> **What you should do**: Your answer should consist only of the lines below from the one with "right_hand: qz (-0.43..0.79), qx" through the one with "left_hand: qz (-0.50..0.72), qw", copied exactly.

> **Material provided**:
[Start of section]

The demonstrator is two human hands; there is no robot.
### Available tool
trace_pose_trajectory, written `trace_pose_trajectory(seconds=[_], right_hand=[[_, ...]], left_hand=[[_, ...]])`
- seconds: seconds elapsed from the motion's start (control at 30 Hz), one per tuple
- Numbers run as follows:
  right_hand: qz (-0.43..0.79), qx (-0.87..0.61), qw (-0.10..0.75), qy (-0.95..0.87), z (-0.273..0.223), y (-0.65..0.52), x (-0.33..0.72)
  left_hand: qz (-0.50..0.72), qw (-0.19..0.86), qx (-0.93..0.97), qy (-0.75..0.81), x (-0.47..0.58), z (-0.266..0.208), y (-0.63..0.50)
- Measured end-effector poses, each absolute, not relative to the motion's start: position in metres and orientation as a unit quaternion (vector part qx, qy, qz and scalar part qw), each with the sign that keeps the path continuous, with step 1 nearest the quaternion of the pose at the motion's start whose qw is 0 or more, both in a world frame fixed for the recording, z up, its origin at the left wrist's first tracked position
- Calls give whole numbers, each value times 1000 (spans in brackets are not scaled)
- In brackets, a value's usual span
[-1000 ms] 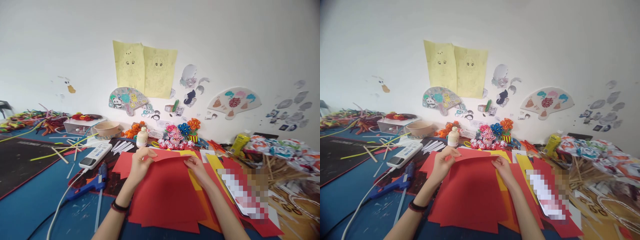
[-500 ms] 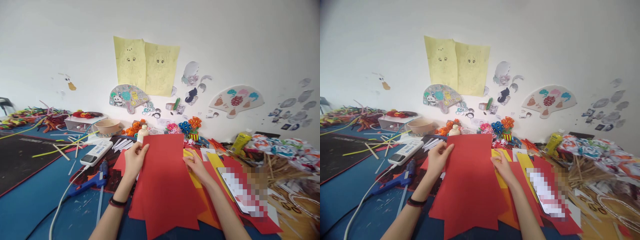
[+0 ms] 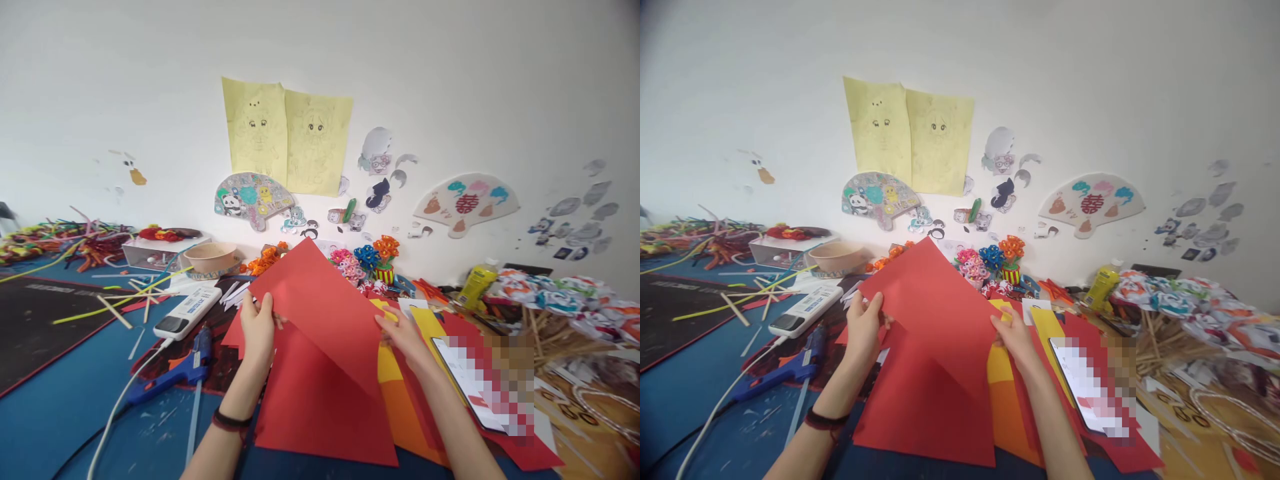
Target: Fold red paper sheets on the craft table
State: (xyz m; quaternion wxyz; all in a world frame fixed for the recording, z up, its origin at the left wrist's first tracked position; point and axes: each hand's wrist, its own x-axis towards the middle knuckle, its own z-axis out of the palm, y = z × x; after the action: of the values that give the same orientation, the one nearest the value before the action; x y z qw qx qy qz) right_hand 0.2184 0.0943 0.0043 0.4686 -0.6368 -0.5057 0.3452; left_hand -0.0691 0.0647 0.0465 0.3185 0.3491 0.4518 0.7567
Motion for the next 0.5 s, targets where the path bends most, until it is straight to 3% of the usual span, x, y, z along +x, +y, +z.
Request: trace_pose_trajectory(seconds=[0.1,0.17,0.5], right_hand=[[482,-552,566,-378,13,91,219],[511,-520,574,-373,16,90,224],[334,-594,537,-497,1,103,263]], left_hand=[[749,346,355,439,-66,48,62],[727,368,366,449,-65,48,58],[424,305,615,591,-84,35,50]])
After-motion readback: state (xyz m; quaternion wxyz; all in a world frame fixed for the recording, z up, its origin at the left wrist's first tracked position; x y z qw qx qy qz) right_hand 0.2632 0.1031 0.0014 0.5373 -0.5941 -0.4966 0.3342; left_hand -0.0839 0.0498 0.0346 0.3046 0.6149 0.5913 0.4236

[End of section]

> **The completed task**:
  right_hand: qz (-0.43..0.79), qx (-0.87..0.61), qw (-0.10..0.75), qy (-0.95..0.87), z (-0.273..0.223), y (-0.65..0.52), x (-0.33..0.72)
  left_hand: qz (-0.50..0.72), qw (-0.19..0.86), qx (-0.93..0.97), qy (-0.75..0.81), x (-0.47..0.58), z (-0.266..0.208), y (-0.63..0.50)

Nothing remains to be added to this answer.